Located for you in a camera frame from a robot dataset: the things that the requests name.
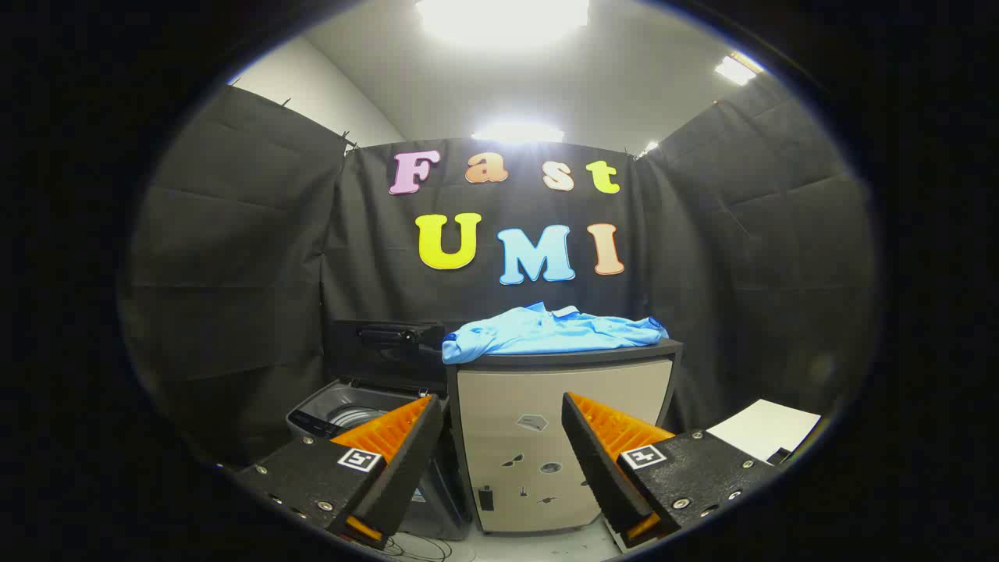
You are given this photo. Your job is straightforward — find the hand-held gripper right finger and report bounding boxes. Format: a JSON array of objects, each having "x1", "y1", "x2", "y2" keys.
[{"x1": 560, "y1": 392, "x2": 781, "y2": 551}]

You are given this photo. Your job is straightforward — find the ceiling light panel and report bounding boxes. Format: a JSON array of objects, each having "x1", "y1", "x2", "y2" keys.
[
  {"x1": 471, "y1": 121, "x2": 565, "y2": 146},
  {"x1": 714, "y1": 53, "x2": 762, "y2": 87}
]

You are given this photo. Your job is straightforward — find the black backdrop cloth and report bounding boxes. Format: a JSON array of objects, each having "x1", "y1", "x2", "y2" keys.
[{"x1": 117, "y1": 74, "x2": 879, "y2": 469}]

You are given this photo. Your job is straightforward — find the beige cabinet with dark top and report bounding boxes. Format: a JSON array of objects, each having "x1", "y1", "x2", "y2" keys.
[{"x1": 446, "y1": 340, "x2": 685, "y2": 535}]

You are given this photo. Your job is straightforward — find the grey washing machine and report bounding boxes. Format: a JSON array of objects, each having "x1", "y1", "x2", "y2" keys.
[{"x1": 286, "y1": 379, "x2": 473, "y2": 541}]

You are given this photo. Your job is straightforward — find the floor cables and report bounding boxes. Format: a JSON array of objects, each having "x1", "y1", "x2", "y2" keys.
[{"x1": 382, "y1": 535, "x2": 455, "y2": 562}]

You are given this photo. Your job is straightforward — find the light blue polo shirt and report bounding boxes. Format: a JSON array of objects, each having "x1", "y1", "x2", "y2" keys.
[{"x1": 442, "y1": 302, "x2": 670, "y2": 365}]

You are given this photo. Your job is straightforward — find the large ceiling light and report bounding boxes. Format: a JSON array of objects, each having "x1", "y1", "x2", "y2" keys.
[{"x1": 414, "y1": 0, "x2": 591, "y2": 49}]

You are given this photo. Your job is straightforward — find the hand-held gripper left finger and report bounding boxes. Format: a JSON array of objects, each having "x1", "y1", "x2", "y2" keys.
[{"x1": 234, "y1": 394, "x2": 446, "y2": 551}]

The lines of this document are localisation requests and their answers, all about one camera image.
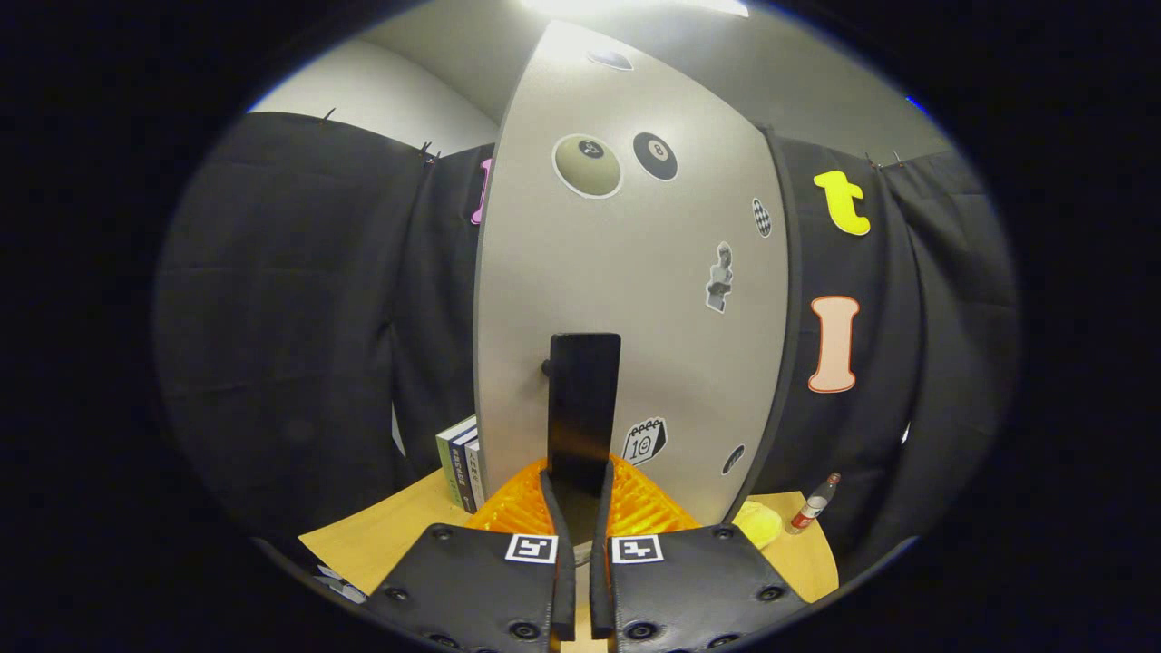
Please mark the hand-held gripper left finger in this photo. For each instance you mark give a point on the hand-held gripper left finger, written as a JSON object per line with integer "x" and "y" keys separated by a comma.
{"x": 562, "y": 562}

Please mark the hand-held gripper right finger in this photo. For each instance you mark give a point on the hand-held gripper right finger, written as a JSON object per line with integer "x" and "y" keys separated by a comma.
{"x": 600, "y": 562}

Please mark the dark grey shoe cabinet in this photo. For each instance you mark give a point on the dark grey shoe cabinet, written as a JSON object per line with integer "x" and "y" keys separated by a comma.
{"x": 795, "y": 317}

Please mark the dark blue book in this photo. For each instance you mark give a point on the dark blue book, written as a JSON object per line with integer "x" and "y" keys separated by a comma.
{"x": 464, "y": 472}

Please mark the green and white book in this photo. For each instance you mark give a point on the green and white book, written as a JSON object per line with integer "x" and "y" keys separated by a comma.
{"x": 451, "y": 462}

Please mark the yellow textured object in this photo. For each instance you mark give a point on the yellow textured object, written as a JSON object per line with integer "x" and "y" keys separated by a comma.
{"x": 757, "y": 526}

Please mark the clear bottle with red label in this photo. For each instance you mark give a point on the clear bottle with red label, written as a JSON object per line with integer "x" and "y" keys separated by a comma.
{"x": 812, "y": 508}

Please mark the white printed paper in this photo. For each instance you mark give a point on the white printed paper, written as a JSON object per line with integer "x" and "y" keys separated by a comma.
{"x": 343, "y": 585}

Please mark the black backdrop cloth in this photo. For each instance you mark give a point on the black backdrop cloth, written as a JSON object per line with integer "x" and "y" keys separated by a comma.
{"x": 272, "y": 317}

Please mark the ceiling light panel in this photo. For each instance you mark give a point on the ceiling light panel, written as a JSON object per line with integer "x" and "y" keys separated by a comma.
{"x": 635, "y": 5}

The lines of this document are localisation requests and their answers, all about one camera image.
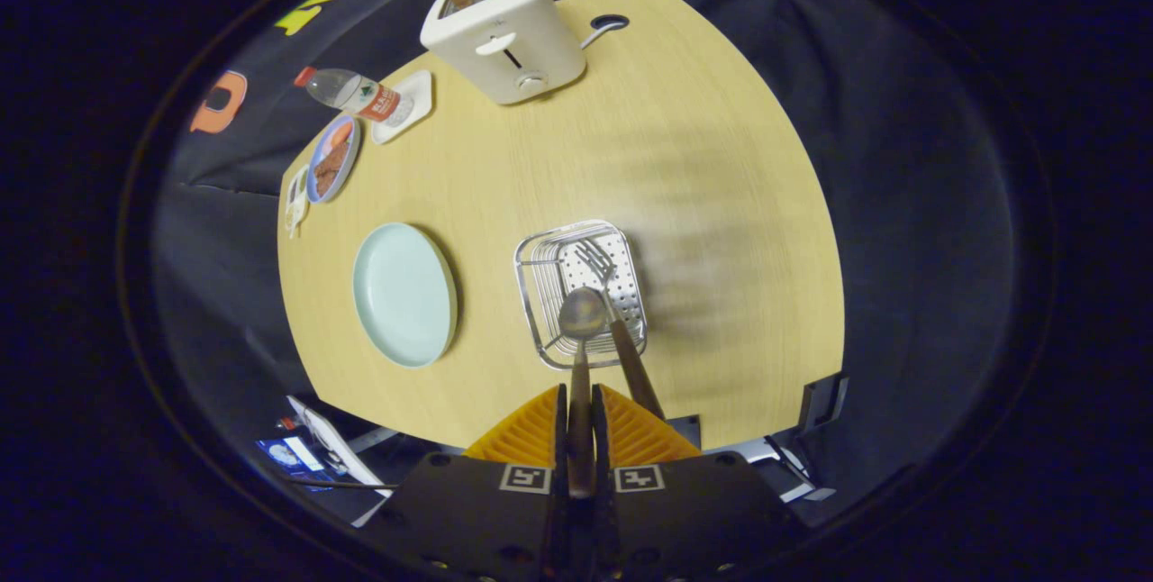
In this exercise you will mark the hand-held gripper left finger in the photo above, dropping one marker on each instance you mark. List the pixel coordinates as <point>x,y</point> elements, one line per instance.
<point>558,519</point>

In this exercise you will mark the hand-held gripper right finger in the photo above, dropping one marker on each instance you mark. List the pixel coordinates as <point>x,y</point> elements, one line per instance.
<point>602,519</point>

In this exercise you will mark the white flat board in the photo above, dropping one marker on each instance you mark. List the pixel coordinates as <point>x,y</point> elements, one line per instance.
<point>333,447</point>

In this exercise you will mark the black table clamp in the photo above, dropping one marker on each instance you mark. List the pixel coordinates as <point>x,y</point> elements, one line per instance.
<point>822,404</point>

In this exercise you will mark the light green plate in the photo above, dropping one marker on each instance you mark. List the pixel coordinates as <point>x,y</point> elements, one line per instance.
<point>405,294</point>

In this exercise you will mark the blue printed packet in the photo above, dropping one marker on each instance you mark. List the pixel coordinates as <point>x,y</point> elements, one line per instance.
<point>288,456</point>

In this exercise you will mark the blue plate with food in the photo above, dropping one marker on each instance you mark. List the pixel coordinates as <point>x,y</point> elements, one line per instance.
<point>333,160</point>

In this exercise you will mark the black backdrop cloth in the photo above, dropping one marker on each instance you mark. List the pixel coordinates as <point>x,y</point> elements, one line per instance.
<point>901,204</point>

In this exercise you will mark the white square coaster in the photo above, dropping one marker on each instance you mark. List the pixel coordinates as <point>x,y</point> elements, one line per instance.
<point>419,88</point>

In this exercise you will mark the clear bottle red cap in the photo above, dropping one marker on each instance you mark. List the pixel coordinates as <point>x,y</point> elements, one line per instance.
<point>351,94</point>

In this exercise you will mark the white toaster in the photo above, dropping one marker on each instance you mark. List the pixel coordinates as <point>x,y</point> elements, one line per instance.
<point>513,41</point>

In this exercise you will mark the black under-table bracket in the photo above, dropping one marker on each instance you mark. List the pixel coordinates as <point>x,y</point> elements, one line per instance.
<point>685,431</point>

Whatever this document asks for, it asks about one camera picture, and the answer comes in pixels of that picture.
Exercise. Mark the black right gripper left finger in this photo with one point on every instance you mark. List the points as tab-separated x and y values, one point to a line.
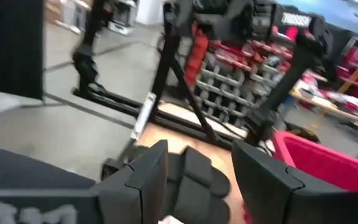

☆ ☆ ☆ ☆

- What the task asks
Apart from the pictures, return the records exactly.

- Solution
Located for you in a camera frame from a robot dataset: the things that the requests name.
You are given this photo. Your job is straightforward — find the hand-held gripper right finger and report bounding boxes. Format: a JSON array of objects, each having "x1", "y1", "x2", "y2" keys.
[{"x1": 560, "y1": 392, "x2": 781, "y2": 551}]

You are given this photo. Your job is straightforward — find the ceiling light panel and report bounding boxes. Format: a JSON array of objects, each having "x1", "y1", "x2", "y2" keys.
[
  {"x1": 471, "y1": 121, "x2": 565, "y2": 146},
  {"x1": 714, "y1": 53, "x2": 762, "y2": 87}
]

You are given this photo. Your job is straightforward — find the black backdrop cloth and report bounding boxes. Format: a JSON array of objects, each having "x1", "y1", "x2", "y2" keys.
[{"x1": 117, "y1": 74, "x2": 879, "y2": 469}]

You are given this photo. Your job is straightforward — find the beige cabinet with dark top and report bounding boxes. Format: a JSON array of objects, each having "x1", "y1", "x2", "y2" keys.
[{"x1": 446, "y1": 340, "x2": 685, "y2": 535}]

You are given this photo. Your job is straightforward — find the grey washing machine and report bounding boxes. Format: a JSON array of objects, each having "x1", "y1", "x2", "y2" keys.
[{"x1": 286, "y1": 379, "x2": 473, "y2": 541}]

You are given this photo. Your job is straightforward — find the floor cables and report bounding boxes. Format: a JSON array of objects, each having "x1", "y1", "x2", "y2" keys.
[{"x1": 382, "y1": 535, "x2": 455, "y2": 562}]

You are given this photo. Your job is straightforward — find the light blue polo shirt and report bounding boxes. Format: a JSON array of objects, each having "x1", "y1", "x2", "y2" keys.
[{"x1": 442, "y1": 302, "x2": 670, "y2": 365}]

You are given this photo. Your job is straightforward — find the large ceiling light and report bounding boxes. Format: a JSON array of objects, each having "x1", "y1", "x2", "y2" keys.
[{"x1": 414, "y1": 0, "x2": 591, "y2": 49}]

You are given this photo. Your job is straightforward — find the hand-held gripper left finger and report bounding boxes. Format: a JSON array of objects, each having "x1", "y1", "x2", "y2" keys.
[{"x1": 234, "y1": 394, "x2": 446, "y2": 551}]

The lines of this document are localisation requests and their answers, all about one camera image.
Please mark the hand-held gripper left finger in this photo. For each instance you mark give a point on the hand-held gripper left finger, written as a JSON object per line with integer "x" and "y" keys separated by a comma.
{"x": 562, "y": 562}

Please mark the hand-held gripper right finger in this photo. For each instance you mark give a point on the hand-held gripper right finger, written as a JSON object per line with integer "x" and "y" keys separated by a comma.
{"x": 600, "y": 562}

Please mark the dark grey shoe cabinet in this photo. For each instance you mark give a point on the dark grey shoe cabinet, written as a JSON object per line with integer "x" and "y" keys separated by a comma.
{"x": 795, "y": 317}

Please mark the dark blue book in this photo. For each instance you mark give a point on the dark blue book, written as a JSON object per line with integer "x" and "y" keys separated by a comma.
{"x": 464, "y": 472}

Please mark the green and white book in this photo. For each instance you mark give a point on the green and white book, written as a JSON object per line with integer "x" and "y" keys separated by a comma.
{"x": 451, "y": 462}

Please mark the yellow textured object in this photo. For each instance you mark give a point on the yellow textured object, written as a JSON object per line with integer "x" and "y" keys separated by a comma.
{"x": 757, "y": 526}

Please mark the clear bottle with red label in this photo. For each instance you mark give a point on the clear bottle with red label, written as a JSON object per line with integer "x" and "y" keys separated by a comma.
{"x": 812, "y": 508}

Please mark the white printed paper in this photo. For each instance you mark give a point on the white printed paper, written as a JSON object per line with integer "x" and "y" keys separated by a comma.
{"x": 343, "y": 585}

Please mark the black backdrop cloth in this photo. For each instance you mark give a point on the black backdrop cloth, written as a JSON object per line with integer "x" and "y" keys separated by a comma.
{"x": 272, "y": 317}

Please mark the ceiling light panel in this photo. For each instance you mark give a point on the ceiling light panel, written as a JSON object per line with integer "x" and "y" keys separated by a comma.
{"x": 635, "y": 5}

The lines of this document are localisation requests and their answers, all about one camera image.
In this exercise you will mark the hand-held gripper left finger in the photo above, dropping one marker on each instance you mark. List the pixel coordinates as <point>x,y</point> elements, one line per instance.
<point>558,519</point>

In this exercise you will mark the hand-held gripper right finger in the photo above, dropping one marker on each instance you mark. List the pixel coordinates as <point>x,y</point> elements, one line per instance.
<point>602,519</point>

In this exercise you will mark the white flat board in the photo above, dropping one marker on each instance you mark. List the pixel coordinates as <point>x,y</point> elements, one line per instance.
<point>333,447</point>

In this exercise you will mark the black table clamp in the photo above, dropping one marker on each instance you mark. List the pixel coordinates as <point>x,y</point> elements, one line per instance.
<point>822,404</point>

In this exercise you will mark the light green plate in the photo above, dropping one marker on each instance you mark. List the pixel coordinates as <point>x,y</point> elements, one line per instance.
<point>405,294</point>

In this exercise you will mark the blue printed packet in the photo above, dropping one marker on each instance you mark. List the pixel coordinates as <point>x,y</point> elements, one line per instance.
<point>288,456</point>

In this exercise you will mark the blue plate with food in the photo above, dropping one marker on each instance you mark. List the pixel coordinates as <point>x,y</point> elements, one line per instance.
<point>333,160</point>

In this exercise you will mark the black backdrop cloth in the photo above, dropping one marker on each instance you mark. List the pixel coordinates as <point>x,y</point> elements, one line per instance.
<point>901,204</point>

In this exercise you will mark the white square coaster in the photo above, dropping one marker on each instance you mark. List the pixel coordinates as <point>x,y</point> elements, one line per instance.
<point>419,88</point>

In this exercise you will mark the clear bottle red cap in the photo above, dropping one marker on each instance you mark. List the pixel coordinates as <point>x,y</point> elements, one line per instance.
<point>351,94</point>

In this exercise you will mark the white toaster in the photo above, dropping one marker on each instance you mark. List the pixel coordinates as <point>x,y</point> elements, one line per instance.
<point>513,41</point>

In this exercise you will mark the black under-table bracket in the photo above, dropping one marker on each instance you mark. List the pixel coordinates as <point>x,y</point> elements, one line per instance.
<point>685,431</point>

Whatever this document asks for, it asks about one camera picture, and the answer comes in pixels of that picture.
Exercise. Mark the black right gripper left finger in this photo with one point on every instance you mark. List the points as tab-separated x and y values, one point to a line.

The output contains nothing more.